(MATERIAL TO PROCESS)
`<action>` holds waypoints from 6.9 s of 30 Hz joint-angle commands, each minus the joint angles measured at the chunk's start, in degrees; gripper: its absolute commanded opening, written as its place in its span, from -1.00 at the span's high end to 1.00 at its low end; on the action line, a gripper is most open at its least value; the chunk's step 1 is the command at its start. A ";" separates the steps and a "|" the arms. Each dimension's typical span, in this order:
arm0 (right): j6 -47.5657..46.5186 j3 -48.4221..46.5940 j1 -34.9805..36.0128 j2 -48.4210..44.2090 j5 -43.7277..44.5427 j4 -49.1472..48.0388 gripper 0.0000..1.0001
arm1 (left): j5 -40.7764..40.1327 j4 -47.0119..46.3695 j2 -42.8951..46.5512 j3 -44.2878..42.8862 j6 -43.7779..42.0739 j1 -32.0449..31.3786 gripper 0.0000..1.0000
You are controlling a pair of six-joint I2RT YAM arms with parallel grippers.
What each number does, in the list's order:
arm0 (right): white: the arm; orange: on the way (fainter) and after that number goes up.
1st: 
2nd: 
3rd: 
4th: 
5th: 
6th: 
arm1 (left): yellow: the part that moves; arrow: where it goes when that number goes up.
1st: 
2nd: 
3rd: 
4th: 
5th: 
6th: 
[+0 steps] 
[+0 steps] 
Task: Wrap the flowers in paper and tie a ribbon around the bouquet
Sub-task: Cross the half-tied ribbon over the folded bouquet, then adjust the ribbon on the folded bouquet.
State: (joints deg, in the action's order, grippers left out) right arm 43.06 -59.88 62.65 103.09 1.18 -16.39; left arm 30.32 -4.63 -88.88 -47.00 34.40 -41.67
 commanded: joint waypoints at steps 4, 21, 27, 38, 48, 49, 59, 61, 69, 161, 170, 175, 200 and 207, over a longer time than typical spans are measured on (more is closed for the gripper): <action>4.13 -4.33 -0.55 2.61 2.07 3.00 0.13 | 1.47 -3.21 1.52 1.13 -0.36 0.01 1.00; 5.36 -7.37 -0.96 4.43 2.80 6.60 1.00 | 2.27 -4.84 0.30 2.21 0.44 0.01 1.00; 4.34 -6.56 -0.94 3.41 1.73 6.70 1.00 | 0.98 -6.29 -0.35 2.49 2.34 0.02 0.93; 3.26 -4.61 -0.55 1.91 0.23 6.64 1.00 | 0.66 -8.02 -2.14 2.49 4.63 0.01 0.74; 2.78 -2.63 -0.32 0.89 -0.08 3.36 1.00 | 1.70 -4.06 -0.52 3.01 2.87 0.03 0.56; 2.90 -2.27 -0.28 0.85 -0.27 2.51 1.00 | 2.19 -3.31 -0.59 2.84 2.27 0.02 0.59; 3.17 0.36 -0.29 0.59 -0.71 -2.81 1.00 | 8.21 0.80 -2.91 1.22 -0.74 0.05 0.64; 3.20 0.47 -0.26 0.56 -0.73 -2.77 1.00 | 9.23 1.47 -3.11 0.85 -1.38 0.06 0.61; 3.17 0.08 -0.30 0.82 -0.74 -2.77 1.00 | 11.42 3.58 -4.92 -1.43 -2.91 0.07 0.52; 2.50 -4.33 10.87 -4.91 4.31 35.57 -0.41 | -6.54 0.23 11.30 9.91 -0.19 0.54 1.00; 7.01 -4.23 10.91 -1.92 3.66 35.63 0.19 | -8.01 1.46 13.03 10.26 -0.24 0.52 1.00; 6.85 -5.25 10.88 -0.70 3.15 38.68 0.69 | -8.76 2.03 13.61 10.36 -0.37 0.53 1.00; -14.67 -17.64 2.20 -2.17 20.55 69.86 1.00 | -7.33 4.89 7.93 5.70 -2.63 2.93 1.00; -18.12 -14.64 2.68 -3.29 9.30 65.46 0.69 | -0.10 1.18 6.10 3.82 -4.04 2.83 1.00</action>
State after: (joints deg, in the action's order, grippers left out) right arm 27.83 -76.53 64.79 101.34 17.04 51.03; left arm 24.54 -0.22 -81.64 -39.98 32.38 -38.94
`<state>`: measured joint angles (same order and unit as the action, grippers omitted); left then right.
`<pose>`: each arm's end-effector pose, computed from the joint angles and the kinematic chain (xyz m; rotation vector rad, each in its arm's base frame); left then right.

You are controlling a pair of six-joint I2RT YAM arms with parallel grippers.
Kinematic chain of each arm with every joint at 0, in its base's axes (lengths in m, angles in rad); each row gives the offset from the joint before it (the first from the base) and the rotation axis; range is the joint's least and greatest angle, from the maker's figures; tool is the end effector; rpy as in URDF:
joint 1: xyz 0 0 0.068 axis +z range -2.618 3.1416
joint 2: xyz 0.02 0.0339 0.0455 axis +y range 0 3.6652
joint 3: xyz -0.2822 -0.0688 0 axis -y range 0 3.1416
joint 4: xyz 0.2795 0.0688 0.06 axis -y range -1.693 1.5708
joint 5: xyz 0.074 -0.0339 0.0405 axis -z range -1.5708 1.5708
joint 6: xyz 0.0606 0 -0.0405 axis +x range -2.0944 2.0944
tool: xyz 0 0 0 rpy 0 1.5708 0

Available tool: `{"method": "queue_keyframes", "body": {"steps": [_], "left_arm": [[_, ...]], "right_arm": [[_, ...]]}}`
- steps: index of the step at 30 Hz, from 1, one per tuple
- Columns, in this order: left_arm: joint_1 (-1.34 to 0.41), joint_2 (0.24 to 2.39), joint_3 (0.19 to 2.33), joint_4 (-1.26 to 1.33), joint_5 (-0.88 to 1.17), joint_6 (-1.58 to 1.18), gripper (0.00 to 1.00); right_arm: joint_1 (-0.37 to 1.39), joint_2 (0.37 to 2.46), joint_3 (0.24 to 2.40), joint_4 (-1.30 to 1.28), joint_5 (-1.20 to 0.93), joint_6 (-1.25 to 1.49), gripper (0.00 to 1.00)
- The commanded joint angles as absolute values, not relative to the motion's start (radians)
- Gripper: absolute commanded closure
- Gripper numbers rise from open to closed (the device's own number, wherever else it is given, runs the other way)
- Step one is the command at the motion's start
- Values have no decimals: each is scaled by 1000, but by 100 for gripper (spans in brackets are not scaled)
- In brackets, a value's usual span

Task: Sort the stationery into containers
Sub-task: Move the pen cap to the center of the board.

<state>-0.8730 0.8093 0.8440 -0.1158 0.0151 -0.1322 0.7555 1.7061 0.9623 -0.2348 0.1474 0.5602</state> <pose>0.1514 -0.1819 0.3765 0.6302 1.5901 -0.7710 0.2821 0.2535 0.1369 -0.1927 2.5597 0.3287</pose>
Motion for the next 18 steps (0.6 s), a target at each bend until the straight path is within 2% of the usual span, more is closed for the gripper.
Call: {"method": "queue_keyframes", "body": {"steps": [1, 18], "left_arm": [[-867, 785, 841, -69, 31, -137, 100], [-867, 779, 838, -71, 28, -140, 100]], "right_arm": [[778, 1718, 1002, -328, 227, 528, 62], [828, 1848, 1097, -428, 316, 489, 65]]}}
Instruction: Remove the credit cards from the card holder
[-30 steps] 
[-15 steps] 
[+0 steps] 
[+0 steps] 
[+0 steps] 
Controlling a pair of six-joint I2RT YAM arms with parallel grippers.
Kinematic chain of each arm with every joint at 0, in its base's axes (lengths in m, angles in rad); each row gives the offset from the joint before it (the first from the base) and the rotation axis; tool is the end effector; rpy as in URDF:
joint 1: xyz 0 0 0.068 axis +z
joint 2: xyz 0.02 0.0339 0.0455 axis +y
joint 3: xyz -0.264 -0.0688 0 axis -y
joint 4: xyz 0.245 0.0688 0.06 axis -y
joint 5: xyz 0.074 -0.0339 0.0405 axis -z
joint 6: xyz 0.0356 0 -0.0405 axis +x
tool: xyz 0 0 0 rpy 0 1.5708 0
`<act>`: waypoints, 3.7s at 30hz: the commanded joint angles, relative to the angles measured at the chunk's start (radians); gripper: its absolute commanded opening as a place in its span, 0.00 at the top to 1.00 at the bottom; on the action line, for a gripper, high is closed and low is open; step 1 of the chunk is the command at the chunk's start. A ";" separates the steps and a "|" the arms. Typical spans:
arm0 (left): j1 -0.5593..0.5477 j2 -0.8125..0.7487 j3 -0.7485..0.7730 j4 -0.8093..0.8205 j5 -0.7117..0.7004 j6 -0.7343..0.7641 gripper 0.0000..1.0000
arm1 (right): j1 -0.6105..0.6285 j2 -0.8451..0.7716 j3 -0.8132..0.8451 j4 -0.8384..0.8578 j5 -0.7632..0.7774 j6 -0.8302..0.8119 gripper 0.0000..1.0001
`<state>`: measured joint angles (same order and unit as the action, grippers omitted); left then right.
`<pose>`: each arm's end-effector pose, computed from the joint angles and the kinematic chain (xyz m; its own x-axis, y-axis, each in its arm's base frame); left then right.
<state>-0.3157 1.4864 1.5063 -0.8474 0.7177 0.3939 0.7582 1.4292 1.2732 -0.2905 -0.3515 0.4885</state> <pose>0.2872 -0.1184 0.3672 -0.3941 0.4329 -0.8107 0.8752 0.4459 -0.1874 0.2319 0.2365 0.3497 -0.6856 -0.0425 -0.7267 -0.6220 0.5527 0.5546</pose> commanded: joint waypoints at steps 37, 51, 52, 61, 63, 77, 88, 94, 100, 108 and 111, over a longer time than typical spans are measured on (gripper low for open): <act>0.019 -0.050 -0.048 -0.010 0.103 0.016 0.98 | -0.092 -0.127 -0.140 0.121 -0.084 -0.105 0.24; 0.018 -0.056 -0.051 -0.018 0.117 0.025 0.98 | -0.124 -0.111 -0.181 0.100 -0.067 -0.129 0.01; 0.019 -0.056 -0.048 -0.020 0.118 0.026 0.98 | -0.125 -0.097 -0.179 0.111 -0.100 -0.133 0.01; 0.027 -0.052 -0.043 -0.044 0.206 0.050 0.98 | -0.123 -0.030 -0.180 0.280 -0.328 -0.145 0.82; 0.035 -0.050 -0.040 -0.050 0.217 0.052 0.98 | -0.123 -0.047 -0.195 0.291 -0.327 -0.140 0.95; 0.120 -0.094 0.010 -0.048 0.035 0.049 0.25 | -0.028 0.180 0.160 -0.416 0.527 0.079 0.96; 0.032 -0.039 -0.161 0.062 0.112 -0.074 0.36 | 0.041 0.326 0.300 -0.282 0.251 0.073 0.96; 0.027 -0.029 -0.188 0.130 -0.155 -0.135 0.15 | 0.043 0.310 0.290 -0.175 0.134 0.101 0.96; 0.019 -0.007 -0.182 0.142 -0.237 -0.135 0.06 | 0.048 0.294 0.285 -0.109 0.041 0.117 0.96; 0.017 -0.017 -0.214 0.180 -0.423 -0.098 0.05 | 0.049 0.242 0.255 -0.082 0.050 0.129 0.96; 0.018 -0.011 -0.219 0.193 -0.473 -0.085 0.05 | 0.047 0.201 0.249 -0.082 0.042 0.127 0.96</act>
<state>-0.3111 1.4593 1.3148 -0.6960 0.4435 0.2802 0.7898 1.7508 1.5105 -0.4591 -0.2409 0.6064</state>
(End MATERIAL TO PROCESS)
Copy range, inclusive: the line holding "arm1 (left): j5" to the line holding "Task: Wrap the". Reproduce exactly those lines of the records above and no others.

arm1 (left): j5 -40.7764..40.1327 j4 -47.0119..46.3695 j2 -42.8951..46.5512 j3 -44.2878..42.8862 j6 -43.7779..42.0739 j1 -32.0449..31.3786 gripper 0.0000..1.0000
You are controlling a pair of six-joint I2RT YAM arms with parallel grippers.
What each number does, in the list's order:
arm0 (right): white: the arm; orange: on the way (fainter) and after that number goes up.
1st: 
2nd: 
3rd: 
4th: 
5th: 
6th: 
arm1 (left): yellow: the part that moves; arrow: where it goes when that number goes up.
1st: 
2nd: 
3rd: 
4th: 
5th: 
6th: 
[+0 steps] 
[+0 steps] 
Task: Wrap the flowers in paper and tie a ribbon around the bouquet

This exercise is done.